TASK TO CARRY OUT →
Only the lines from the opening of the material through the one containing "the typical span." should be reproduced, each exactly as it stands.

* * * * *

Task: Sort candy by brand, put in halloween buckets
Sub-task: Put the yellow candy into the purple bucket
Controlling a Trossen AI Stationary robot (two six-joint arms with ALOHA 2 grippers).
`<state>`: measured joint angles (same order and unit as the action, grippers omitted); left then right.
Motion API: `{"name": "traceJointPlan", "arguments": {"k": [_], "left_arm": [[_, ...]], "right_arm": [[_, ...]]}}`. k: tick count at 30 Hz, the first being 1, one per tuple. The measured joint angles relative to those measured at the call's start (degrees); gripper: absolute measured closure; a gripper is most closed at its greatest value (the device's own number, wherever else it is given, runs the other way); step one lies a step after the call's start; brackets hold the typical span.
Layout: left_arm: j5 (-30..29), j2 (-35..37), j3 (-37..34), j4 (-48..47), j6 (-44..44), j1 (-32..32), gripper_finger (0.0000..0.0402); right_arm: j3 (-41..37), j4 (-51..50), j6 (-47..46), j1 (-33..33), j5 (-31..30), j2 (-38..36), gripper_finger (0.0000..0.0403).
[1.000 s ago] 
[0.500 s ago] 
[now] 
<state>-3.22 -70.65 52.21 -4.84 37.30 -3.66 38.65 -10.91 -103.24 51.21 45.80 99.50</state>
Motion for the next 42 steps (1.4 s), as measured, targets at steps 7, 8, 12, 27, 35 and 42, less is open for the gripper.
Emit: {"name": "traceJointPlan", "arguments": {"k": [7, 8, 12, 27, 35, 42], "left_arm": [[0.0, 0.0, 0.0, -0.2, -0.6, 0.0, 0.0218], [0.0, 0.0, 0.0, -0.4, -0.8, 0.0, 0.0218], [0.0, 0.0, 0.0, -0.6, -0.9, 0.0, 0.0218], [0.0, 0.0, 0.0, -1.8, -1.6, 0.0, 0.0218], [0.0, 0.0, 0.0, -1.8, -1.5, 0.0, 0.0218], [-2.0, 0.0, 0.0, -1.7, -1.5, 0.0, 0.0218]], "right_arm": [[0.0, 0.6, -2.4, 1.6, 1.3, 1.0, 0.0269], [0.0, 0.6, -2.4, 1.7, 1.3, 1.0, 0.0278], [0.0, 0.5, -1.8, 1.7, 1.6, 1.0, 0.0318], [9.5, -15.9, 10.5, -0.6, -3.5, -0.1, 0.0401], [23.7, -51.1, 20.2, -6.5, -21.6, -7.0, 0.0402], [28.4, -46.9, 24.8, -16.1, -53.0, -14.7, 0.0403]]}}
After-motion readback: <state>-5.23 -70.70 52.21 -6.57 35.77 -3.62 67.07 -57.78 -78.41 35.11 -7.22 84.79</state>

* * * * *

SOLUTION FOR THIS PROBLEM →
Task: Sort candy by brand, put in halloween buckets
Sub-task: Put the yellow candy into the purple bucket
Controlling a Trossen AI Stationary robot (two six-joint arms with ALOHA 2 grippers).
`<state>`: measured joint angles (same order and unit as the action, grippers omitted); left then right.
Motion API: `{"name": "traceJointPlan", "arguments": {"k": [_], "left_arm": [[_, ...]], "right_arm": [[_, ...]]}}`. k: tick count at 30 Hz, the first being 1, one per tuple. The measured joint angles relative to those measured at the call's start (degrees); gripper: absolute measured closure; a gripper is most closed at its greatest value (the device's own number, wherever else it is given, runs the other way); step one lies a step after the call's start; brackets hold the typical span.

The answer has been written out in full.